When we form expectations, it should be, “Well, I expect this and this and this, BUT, this and this and that and that may also happen.” None of us know what’s going to happen until it happens. Give our minds some space, and in that way, have some space around what other people do. If we do, that makes us much more accepting, much more tolerant. Much better able, as they say, to go with the flow. When we hold things very rigidly, then so much disappointment, frustration and so on.
Determine trust according to the situation
Really take time to think beforehand about, to get to know a person well, and to think, what areas can I trust them in? What areas are they not learned in, or not skilled in? I can know, therefore I don’t give them as much trust. Not trusting somebody doesn’t mean they’re a bad person. Like I said, don’t trust me to fly you in an airplane! That doesn’t mean that you think I’m a bad person, because I can’t do that. I think you’re wise if you don’t do that. We determine things according to the situation, without creating “good” and “bad” on top of it.

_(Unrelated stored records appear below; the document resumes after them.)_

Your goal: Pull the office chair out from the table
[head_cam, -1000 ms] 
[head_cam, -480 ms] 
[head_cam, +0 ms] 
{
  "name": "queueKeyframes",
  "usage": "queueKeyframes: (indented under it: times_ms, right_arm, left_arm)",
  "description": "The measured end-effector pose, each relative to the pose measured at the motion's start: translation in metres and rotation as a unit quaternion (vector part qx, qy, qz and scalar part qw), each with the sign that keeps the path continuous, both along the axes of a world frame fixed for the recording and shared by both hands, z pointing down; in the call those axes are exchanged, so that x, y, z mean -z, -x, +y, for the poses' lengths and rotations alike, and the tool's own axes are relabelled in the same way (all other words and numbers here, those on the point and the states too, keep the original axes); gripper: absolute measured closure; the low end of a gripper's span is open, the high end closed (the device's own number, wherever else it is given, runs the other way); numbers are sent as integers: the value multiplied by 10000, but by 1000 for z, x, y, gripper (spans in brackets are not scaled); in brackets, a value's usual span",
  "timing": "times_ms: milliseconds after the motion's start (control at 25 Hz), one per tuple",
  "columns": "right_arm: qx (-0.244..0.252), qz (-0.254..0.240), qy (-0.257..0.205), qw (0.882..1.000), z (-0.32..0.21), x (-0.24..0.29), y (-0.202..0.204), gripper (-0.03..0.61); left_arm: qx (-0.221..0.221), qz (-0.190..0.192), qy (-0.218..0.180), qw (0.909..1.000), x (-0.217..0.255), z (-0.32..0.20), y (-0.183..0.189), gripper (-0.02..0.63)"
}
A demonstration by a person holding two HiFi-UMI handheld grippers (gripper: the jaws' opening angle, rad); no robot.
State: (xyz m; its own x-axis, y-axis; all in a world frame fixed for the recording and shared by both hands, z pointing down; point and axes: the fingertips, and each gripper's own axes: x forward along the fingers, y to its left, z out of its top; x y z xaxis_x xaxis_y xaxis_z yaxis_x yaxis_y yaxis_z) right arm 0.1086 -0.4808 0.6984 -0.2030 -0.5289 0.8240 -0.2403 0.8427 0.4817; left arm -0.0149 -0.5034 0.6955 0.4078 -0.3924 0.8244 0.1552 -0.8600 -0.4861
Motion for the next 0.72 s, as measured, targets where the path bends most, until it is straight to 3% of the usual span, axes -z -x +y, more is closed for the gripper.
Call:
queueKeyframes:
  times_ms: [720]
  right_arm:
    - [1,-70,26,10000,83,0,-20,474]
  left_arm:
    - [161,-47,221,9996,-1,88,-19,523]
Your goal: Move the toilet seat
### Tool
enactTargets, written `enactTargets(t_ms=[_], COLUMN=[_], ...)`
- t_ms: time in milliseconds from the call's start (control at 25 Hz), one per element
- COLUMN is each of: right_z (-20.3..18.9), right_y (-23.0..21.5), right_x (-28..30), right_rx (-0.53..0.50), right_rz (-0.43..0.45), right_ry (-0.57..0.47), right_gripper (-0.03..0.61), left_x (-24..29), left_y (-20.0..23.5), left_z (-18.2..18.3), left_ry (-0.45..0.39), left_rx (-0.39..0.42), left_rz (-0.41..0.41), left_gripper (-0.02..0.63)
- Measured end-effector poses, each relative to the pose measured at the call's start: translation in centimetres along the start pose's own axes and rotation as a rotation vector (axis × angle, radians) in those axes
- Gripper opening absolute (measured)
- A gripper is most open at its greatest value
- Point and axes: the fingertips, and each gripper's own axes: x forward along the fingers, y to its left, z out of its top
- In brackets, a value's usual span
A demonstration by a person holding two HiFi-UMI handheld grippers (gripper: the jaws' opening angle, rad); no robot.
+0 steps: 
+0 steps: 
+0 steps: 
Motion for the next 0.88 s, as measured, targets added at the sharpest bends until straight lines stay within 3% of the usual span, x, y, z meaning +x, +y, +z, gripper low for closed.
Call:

Of course there are some areas where we really wish we could trust somebody, give somebody more trust than they are able to bear. We pressure them, “Come on! Become what I want you to be so I can trust you in that area! I want to trust you in that area!” The other person’s going, “Hey, I’m just me. I’m just trying to do what I can. I’m not ready to bear that yet.” Or sometimes, especially when we’re teenagers, we’re willing to bear all sorts of trust that we’re not ready to bear. Or sometimes, we are ready to bear trust, and our parents think we aren’t, and so then a lot of friction comes up. I think flexibility is a good slogan in this area.